Ainda sobre os monitoramentos feitos pelo Ministério da Saúde, cabe destacar que em fevereiro de 2021, a Anvisa, órgão responsável por monitorar os eventos relacionados ao uso das vacinas e medicamentos, publicou o painel de Farmacovigilância sobre eventos adversos. Os Eventos Supostamente Atribuíveis à Vacinação ou Imunização (ESAVI) são monitorados pelo Programa Nacional de Imunizações (PNI). O sistema de informação utilizado pelo PNI para o monitoramento de eventos pós-vacinação é o e-SUS notifica.
Vacinas não são experimentais
Alexandre Garcia diz que as vacinas contra covid-19 estavam em teste quando foram aplicadas na população. Alegações semelhantes que buscavam disseminar medo sobre os imunizantes foram frequentemente desmentidas ao longo da pandemia.

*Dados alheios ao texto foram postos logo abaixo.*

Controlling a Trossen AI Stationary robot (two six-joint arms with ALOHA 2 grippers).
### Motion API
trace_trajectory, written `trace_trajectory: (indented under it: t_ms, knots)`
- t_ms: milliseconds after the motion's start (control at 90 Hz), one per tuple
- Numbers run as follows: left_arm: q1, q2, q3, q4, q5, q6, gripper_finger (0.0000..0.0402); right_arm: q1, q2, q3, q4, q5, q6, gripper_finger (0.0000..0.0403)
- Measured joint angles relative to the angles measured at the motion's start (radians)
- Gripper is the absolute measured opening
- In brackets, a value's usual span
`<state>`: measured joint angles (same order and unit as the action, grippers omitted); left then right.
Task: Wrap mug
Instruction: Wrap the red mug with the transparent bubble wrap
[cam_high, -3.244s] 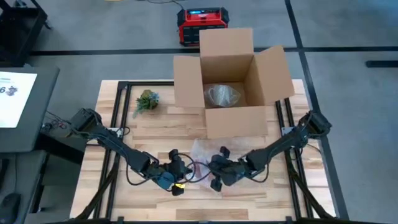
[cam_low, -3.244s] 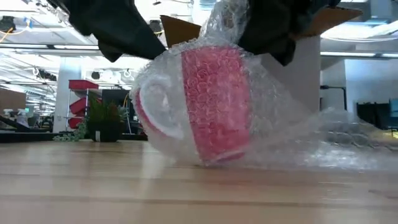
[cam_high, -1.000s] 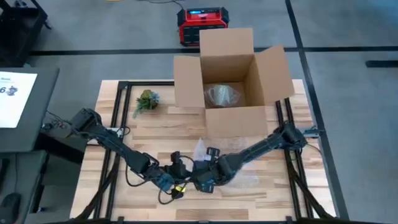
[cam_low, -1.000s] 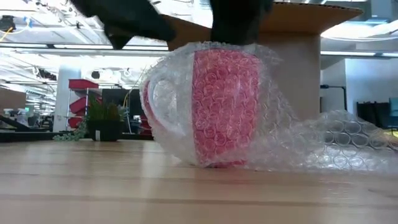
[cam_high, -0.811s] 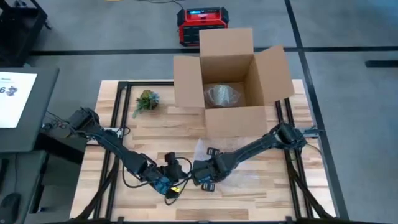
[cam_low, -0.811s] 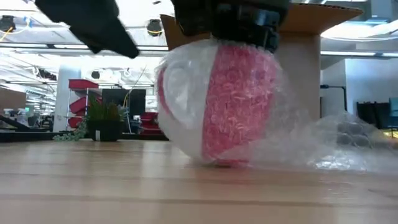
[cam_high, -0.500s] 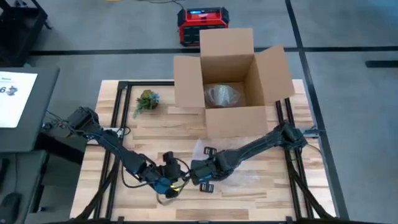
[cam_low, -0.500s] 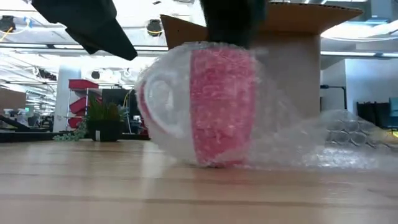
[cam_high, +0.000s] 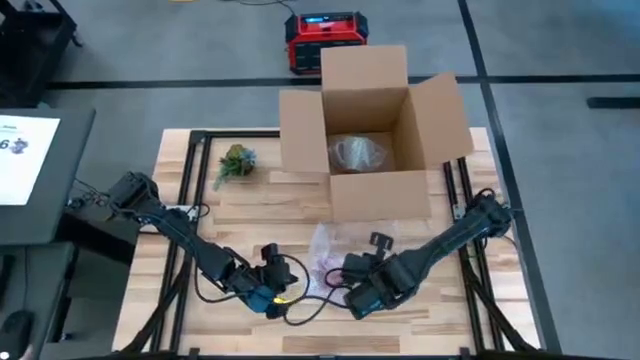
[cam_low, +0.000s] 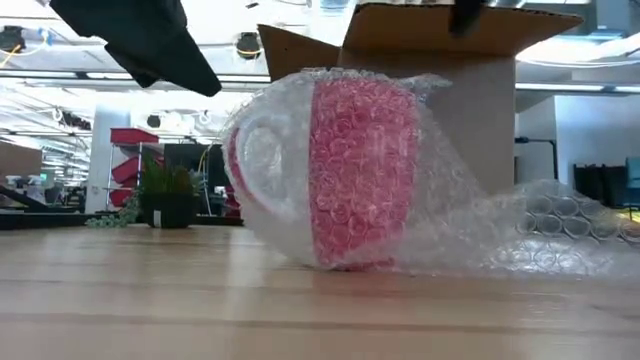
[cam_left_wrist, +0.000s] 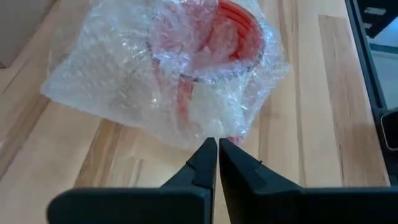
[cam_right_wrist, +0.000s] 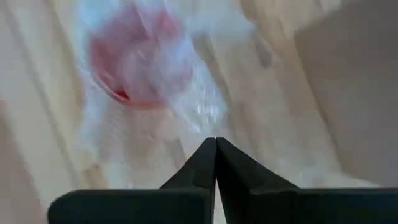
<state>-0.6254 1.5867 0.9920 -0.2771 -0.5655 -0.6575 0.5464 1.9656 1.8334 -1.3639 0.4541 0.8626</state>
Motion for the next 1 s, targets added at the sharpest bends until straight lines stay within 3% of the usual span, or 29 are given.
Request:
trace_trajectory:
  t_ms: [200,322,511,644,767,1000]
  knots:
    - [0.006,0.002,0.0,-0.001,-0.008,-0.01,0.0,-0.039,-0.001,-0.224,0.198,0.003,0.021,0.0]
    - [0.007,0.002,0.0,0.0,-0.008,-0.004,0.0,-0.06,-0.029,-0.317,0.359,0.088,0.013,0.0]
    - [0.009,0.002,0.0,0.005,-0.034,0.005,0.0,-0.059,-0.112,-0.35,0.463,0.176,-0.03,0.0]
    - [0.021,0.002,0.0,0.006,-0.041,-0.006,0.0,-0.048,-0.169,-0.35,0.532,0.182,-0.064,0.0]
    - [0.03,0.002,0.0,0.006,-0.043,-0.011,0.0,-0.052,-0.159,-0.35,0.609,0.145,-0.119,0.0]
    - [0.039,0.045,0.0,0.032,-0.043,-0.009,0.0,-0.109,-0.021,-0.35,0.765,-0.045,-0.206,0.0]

Em agosto de 2021, por exemplo, o Comprova mostrou que uma médica enganava ao dizer que vacinas contra covid eram experimentais. A matéria explica que todas as substâncias utilizadas no Brasil foram autorizadas pela Anvisa após terem eficácia e segurança comprovadas ao serem aplicadas em milhares de voluntários durante os testes.

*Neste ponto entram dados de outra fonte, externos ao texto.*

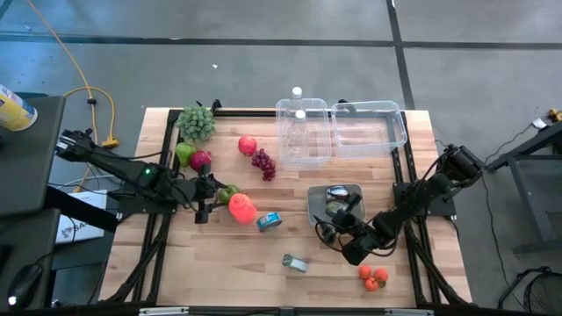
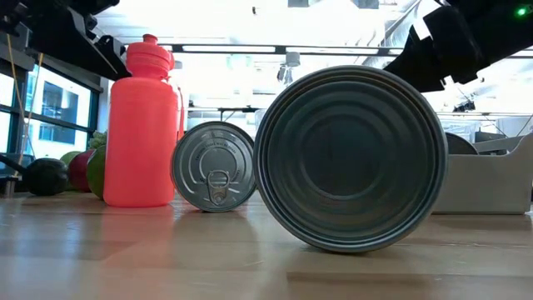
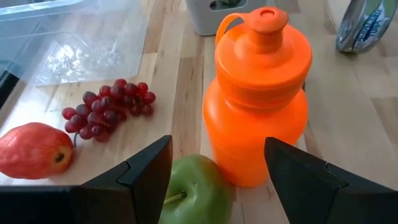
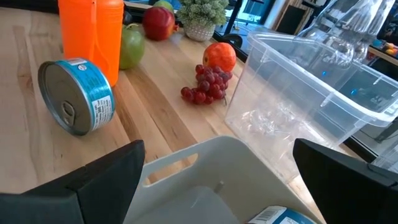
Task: Pick & Place Food Item
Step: Put the orange water bottle into the left transparent bin
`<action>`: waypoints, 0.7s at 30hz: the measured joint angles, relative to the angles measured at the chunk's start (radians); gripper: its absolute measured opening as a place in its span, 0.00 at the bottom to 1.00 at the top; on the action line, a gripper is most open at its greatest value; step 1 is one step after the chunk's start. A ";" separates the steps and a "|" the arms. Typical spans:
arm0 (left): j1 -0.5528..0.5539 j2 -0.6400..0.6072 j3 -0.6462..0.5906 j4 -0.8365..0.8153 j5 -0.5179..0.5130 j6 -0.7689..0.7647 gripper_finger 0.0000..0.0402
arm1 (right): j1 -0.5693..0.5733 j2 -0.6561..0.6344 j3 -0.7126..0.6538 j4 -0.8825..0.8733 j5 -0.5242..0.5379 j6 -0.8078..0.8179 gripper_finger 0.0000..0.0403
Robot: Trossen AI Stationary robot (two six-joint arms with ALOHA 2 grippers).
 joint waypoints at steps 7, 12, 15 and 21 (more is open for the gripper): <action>0.000 0.000 0.000 0.008 0.023 0.003 0.61 | 0.000 0.000 0.000 -0.002 -0.031 0.000 0.99; 0.001 0.000 0.000 0.037 0.021 -0.017 0.61 | 0.000 0.000 0.000 -0.001 -0.031 0.000 0.99; 0.003 -0.003 0.000 0.035 -0.026 -0.034 0.61 | 0.000 0.000 0.000 -0.001 -0.036 0.000 0.99; 0.002 -0.003 0.000 0.036 -0.069 -0.066 0.61 | 0.000 0.000 0.000 0.000 -0.060 0.000 0.99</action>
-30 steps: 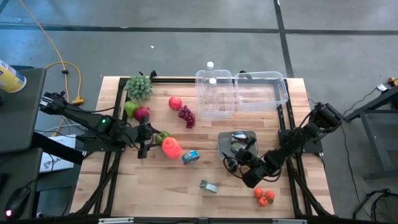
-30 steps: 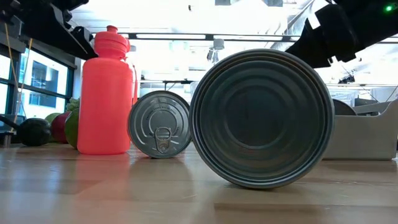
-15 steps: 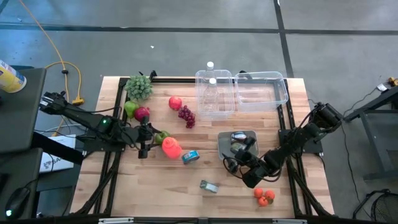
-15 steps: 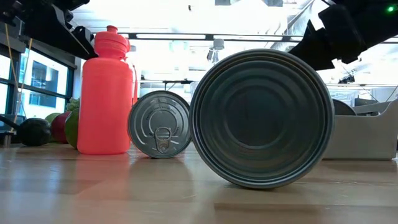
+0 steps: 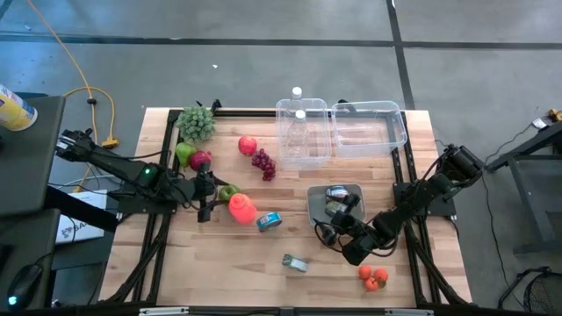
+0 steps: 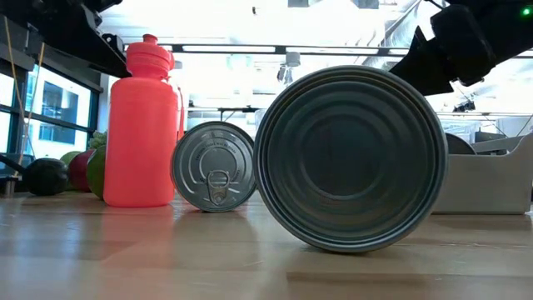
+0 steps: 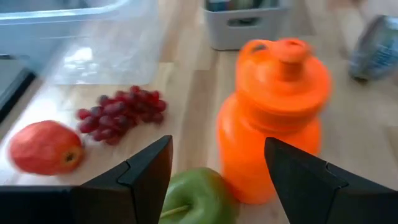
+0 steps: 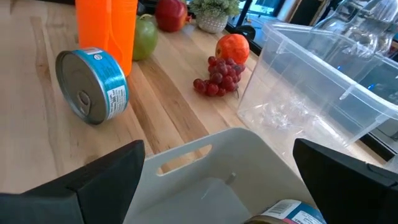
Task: Pick & Place Food Item
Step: Put the orange water bottle into the left transparent bin
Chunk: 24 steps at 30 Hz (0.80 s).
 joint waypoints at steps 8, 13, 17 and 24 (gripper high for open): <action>0.000 0.000 0.000 0.005 -0.141 -0.071 0.61 | 0.000 0.000 0.000 0.000 -0.018 0.000 0.99; 0.000 0.000 0.000 0.005 -0.138 -0.070 0.61 | 0.000 0.000 0.000 0.000 -0.018 -0.005 0.99; 0.000 0.000 0.000 0.005 -0.113 -0.071 0.67 | 0.000 0.000 0.000 0.000 -0.018 -0.019 0.99; 0.000 0.000 0.000 0.006 -0.067 -0.070 0.89 | 0.000 0.000 0.000 0.001 -0.018 -0.019 0.99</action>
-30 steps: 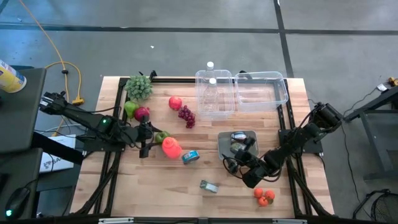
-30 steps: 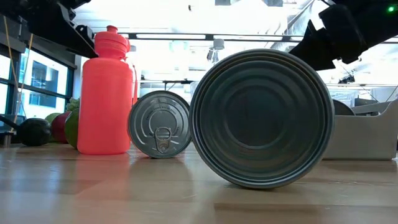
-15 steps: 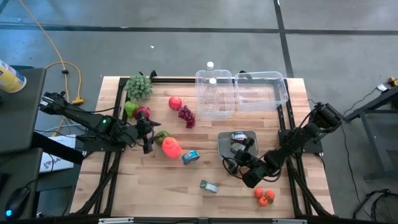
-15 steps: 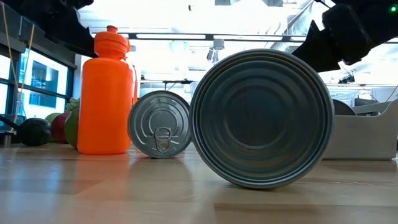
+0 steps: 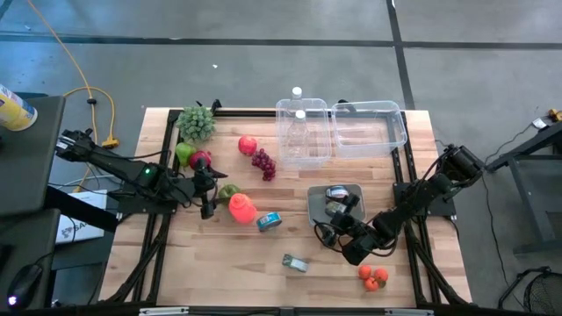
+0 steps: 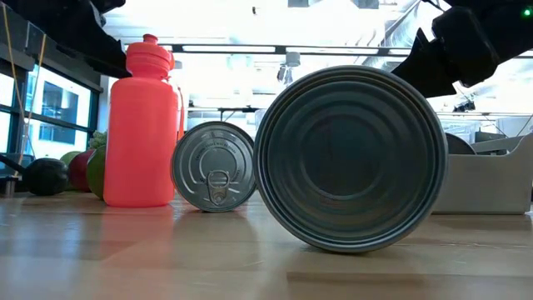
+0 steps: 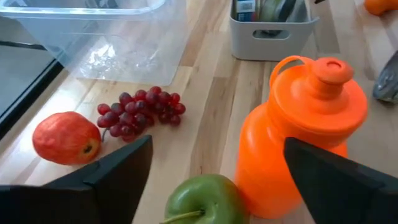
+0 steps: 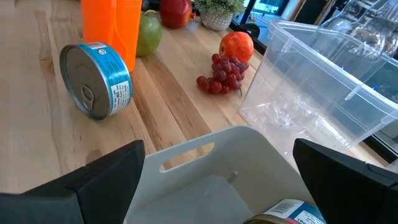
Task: Pick & Place Food Item
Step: Put the orange water bottle into the left transparent bin
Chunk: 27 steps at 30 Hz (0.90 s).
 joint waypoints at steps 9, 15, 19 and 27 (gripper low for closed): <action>-0.030 0.000 0.000 0.000 0.004 0.023 0.96 | 0.000 0.000 0.000 0.000 0.000 0.000 0.99; -0.079 0.000 0.000 0.000 0.009 -0.045 0.96 | -0.001 0.000 0.000 0.000 0.000 0.000 0.99; -0.099 0.000 0.000 0.005 0.010 -0.061 0.96 | -0.002 0.000 0.000 0.000 0.002 -0.004 0.99; -0.091 0.000 0.000 0.074 0.008 -0.138 0.96 | -0.005 0.000 0.000 0.076 -0.015 -0.007 0.99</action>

As vacinas usadas para combater o coronavírus passaram por todas as etapas de testes necessárias.
O que diz o responsável pela publicação
Não foi possível conversar com o responsável pela publicação, porque o conteúdo alvo desta checagem foi postado no TikTok e Kwai por usuários que não permitem o envio de mensagem privada de quem eles não eram seguidores. A reportagem tentou contato, via Instagram, com Alexandre Garcia, mas não houve resposta até a publicação deste texto.
O que podemos aprender com esta verificação
Uma das táticas dos desinformadores é se comunicar de forma alarmista para chamar a atenção de quem os vê. E é isso o que fazem os autores dos posts ao acrescentarem sobre o vídeo, que em si já era enganoso, a afirmação de que as vacinas foram proibidas. Eles sugerem que os imunizantes poderiam causar problemas de saúde ao disseminar o medo.
Ao se deparar com conteúdos assim, reflita. Órgãos de saúde do mundo todo recomendam os imunizantes; após o início da campanha, os casos de óbitos começaram a cair e foi graças à vacinação que a OMS pôde declarar o fim da emergência de saúde da pandemia. Considerando isso, fazem sentido conteúdos antivacina?
Também é importante buscar em sites da imprensa profissional reportagens sobre o assunto. Ao pesquisar, seria possível perceber se tratar de desinformação, já que o Ministério da Saúde defende a vacina, garantindo sua segurança e eficácia.
Por que investigamos
O Comprova monitora conteúdos suspeitos publicados em redes sociais e aplicativos de mensagem sobre políticas públicas e eleições no âmbito federal e abre investigações para aquelas publicações que obtiveram maior alcance e engajamento.